Exercise brief
Among the records below, find each line bearing the word "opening" and copy it.

(Records contained in a dataset)

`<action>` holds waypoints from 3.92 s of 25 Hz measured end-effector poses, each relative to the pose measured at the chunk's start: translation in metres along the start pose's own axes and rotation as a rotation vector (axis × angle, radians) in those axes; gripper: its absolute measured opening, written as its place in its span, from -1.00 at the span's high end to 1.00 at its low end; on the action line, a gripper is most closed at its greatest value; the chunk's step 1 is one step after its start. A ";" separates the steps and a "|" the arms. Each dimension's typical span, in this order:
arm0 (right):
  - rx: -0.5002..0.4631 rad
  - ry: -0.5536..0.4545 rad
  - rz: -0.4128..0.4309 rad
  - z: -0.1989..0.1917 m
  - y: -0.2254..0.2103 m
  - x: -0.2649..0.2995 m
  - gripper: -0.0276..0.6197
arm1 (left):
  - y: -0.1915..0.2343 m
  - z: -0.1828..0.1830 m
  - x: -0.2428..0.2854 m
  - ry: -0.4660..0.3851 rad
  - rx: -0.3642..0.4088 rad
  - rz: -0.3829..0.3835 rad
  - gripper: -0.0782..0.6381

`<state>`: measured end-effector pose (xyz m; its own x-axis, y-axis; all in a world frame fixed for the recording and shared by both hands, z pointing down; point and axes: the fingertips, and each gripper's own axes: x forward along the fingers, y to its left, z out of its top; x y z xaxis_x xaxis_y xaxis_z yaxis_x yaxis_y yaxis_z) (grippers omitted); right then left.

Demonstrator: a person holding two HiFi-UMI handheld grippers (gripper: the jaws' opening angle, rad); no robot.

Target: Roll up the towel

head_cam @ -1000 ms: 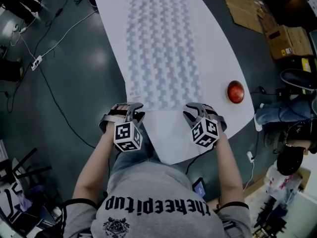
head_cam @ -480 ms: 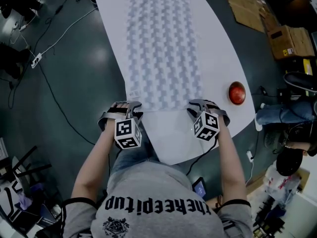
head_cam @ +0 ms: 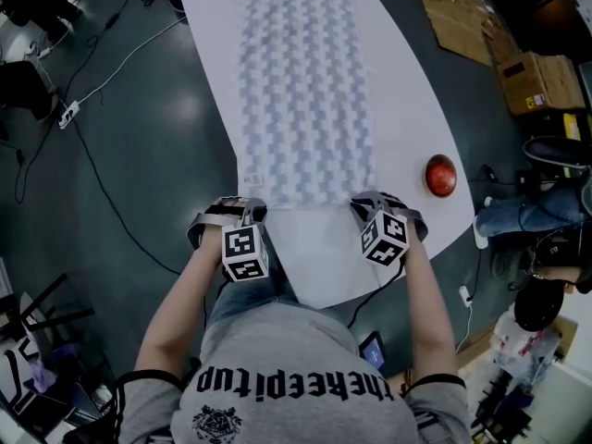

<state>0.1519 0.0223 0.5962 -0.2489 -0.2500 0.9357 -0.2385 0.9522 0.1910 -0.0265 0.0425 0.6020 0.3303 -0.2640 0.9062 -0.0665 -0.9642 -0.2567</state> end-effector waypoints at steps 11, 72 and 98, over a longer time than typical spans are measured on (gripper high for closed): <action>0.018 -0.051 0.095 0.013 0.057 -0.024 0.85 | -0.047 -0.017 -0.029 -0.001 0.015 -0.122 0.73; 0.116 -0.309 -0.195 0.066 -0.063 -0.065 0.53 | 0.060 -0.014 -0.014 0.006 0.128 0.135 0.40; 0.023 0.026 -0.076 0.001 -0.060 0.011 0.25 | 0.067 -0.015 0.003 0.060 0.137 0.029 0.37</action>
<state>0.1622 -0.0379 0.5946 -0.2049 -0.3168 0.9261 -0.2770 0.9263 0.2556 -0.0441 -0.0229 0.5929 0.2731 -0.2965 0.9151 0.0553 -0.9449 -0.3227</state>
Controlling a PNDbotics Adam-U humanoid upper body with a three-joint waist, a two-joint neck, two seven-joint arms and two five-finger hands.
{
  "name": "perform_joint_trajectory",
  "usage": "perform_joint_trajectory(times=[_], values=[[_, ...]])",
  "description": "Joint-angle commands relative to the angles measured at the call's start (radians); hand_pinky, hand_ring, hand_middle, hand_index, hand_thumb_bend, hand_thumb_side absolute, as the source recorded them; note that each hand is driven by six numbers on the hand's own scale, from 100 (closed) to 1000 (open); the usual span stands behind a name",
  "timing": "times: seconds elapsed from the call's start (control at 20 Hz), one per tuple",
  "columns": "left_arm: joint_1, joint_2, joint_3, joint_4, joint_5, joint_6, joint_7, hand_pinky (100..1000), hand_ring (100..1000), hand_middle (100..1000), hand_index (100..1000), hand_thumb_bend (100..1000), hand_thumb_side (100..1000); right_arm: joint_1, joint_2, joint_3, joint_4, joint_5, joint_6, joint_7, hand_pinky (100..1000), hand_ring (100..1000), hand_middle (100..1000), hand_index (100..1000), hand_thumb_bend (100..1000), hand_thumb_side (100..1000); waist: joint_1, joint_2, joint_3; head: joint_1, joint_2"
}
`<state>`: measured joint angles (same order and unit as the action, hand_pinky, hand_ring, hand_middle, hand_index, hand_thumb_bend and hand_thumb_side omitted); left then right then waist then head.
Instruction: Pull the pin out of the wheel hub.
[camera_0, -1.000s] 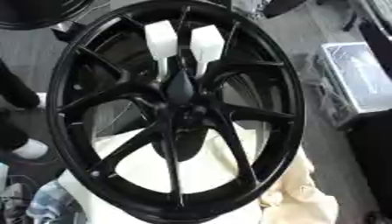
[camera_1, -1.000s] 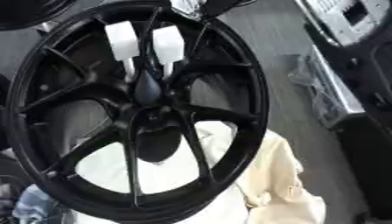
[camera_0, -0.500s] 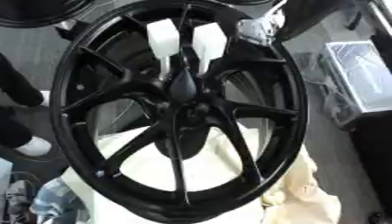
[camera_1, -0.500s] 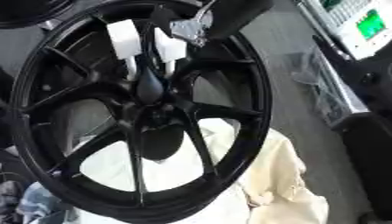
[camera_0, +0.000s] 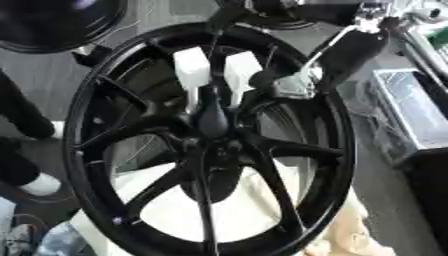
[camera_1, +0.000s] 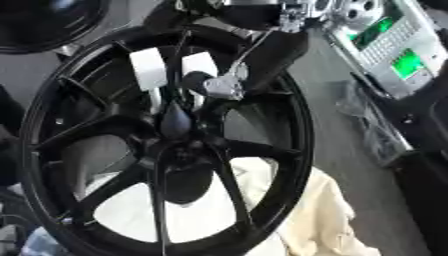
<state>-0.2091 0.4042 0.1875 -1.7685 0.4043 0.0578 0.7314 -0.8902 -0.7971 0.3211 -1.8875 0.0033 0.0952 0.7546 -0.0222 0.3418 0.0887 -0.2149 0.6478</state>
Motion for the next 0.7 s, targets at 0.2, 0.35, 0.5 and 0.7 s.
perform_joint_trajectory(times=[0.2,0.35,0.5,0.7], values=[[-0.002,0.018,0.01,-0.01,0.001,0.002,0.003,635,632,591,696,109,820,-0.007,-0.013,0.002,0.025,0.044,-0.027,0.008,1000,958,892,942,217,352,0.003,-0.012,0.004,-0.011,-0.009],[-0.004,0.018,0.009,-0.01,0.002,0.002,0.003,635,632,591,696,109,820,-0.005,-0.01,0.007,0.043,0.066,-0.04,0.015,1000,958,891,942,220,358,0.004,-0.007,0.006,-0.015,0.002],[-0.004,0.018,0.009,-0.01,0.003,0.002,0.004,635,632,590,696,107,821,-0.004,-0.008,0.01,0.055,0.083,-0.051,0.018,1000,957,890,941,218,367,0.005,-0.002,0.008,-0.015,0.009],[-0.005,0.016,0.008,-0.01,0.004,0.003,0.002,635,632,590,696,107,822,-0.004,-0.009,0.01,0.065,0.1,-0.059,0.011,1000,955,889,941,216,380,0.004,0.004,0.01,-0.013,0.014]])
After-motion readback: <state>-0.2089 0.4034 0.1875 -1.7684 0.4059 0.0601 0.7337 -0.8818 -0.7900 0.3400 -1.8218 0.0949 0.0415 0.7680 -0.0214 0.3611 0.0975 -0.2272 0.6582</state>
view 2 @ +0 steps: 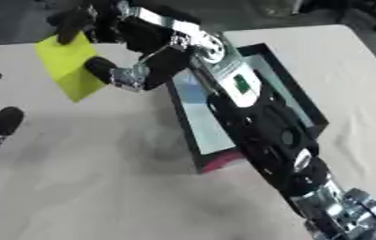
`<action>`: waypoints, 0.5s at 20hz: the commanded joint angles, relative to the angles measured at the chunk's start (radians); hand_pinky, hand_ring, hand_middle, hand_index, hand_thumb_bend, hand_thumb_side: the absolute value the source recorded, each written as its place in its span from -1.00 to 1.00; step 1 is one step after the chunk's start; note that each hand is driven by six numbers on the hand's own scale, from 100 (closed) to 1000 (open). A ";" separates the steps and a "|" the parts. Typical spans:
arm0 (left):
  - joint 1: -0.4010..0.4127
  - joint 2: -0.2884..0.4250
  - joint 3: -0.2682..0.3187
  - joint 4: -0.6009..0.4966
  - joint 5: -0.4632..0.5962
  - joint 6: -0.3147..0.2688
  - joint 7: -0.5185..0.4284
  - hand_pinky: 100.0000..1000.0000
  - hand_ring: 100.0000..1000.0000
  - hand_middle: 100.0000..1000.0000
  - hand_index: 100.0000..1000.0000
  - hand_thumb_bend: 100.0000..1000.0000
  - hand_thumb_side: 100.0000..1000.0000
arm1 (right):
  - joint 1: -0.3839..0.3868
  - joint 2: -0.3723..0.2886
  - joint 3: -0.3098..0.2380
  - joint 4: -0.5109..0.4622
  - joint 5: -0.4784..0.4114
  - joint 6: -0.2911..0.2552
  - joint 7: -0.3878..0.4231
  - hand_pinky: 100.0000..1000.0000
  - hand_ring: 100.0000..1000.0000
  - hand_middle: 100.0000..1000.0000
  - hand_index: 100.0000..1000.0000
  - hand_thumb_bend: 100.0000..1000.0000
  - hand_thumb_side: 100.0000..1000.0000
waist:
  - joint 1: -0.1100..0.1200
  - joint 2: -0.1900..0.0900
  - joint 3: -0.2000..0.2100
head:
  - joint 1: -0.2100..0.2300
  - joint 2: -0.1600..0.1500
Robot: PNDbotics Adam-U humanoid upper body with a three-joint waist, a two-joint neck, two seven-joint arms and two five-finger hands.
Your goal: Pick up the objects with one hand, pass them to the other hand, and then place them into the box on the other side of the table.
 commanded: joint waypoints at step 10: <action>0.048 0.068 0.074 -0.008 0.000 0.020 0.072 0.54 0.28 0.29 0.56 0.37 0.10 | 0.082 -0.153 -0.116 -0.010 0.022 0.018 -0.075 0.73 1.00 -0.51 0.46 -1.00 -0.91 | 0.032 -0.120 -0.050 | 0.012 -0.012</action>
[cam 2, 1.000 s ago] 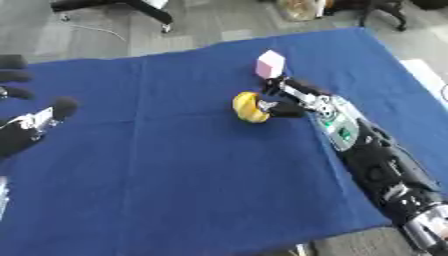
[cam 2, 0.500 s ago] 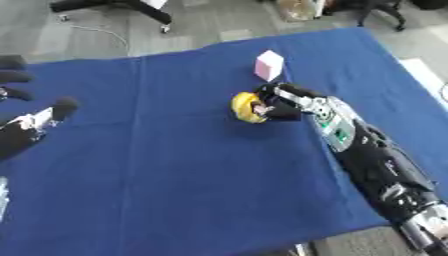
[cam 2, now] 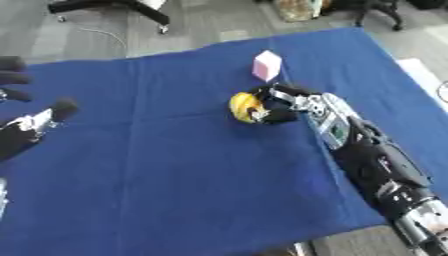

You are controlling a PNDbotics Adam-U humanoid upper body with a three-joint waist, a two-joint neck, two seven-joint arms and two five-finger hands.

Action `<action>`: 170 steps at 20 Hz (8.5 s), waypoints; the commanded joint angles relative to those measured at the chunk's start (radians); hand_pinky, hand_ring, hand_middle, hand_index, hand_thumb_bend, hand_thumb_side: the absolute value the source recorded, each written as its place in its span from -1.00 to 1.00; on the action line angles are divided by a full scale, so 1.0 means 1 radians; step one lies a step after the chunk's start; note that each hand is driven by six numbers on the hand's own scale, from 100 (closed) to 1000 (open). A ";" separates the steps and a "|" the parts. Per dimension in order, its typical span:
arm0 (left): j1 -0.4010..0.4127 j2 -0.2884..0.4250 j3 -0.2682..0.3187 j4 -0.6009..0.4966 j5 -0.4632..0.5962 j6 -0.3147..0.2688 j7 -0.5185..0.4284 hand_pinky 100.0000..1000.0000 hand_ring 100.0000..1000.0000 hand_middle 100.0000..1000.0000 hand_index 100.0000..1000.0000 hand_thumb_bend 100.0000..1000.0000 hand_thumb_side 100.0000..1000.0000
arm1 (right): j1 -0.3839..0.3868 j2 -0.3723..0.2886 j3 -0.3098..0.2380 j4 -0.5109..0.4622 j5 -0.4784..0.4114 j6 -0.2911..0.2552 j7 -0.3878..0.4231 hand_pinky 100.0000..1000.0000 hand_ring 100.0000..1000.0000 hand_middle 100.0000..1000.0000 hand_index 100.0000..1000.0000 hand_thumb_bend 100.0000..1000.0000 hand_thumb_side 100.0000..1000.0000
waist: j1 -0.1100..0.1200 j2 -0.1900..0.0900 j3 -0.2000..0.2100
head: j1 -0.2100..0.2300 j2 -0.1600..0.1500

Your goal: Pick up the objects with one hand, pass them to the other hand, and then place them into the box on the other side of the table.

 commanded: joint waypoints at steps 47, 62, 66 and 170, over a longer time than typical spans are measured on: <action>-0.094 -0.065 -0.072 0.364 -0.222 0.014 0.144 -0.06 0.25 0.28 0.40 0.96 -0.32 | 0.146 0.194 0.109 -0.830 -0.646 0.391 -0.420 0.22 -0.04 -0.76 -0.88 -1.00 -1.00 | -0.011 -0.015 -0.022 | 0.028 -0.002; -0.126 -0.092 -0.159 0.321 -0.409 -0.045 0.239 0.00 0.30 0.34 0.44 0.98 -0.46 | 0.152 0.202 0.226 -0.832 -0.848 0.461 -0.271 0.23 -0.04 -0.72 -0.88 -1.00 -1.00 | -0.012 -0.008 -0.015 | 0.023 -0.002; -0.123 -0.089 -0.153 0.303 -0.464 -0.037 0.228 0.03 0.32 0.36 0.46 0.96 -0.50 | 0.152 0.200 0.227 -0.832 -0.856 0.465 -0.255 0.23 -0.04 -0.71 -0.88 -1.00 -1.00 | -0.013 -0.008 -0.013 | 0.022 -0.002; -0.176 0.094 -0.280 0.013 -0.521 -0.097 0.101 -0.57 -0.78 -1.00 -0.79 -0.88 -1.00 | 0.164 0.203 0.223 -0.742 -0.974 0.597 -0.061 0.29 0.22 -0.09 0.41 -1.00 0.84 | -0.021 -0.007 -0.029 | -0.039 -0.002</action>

Response below
`<action>` holds waypoints from 3.92 s of 25 Hz measured end-effector poses, each relative to the pose measured at the chunk's start: translation in metres along the start pose's own axes and rotation as a rotation vector (axis × angle, radians) in those axes; gripper: its absolute measured opening, written as its place in its span, from -1.00 at the span's high end to 1.00 at its low end; on the action line, a gripper is most closed at its greatest value; the chunk's step 1 is one step after its start. A ";" separates the steps and a "|" the arms. Each dimension's typical span, in this order:
Demonstrator: a person holding two HiFi-UMI handheld grippers (gripper: the jaws' opening angle, rad); no robot.

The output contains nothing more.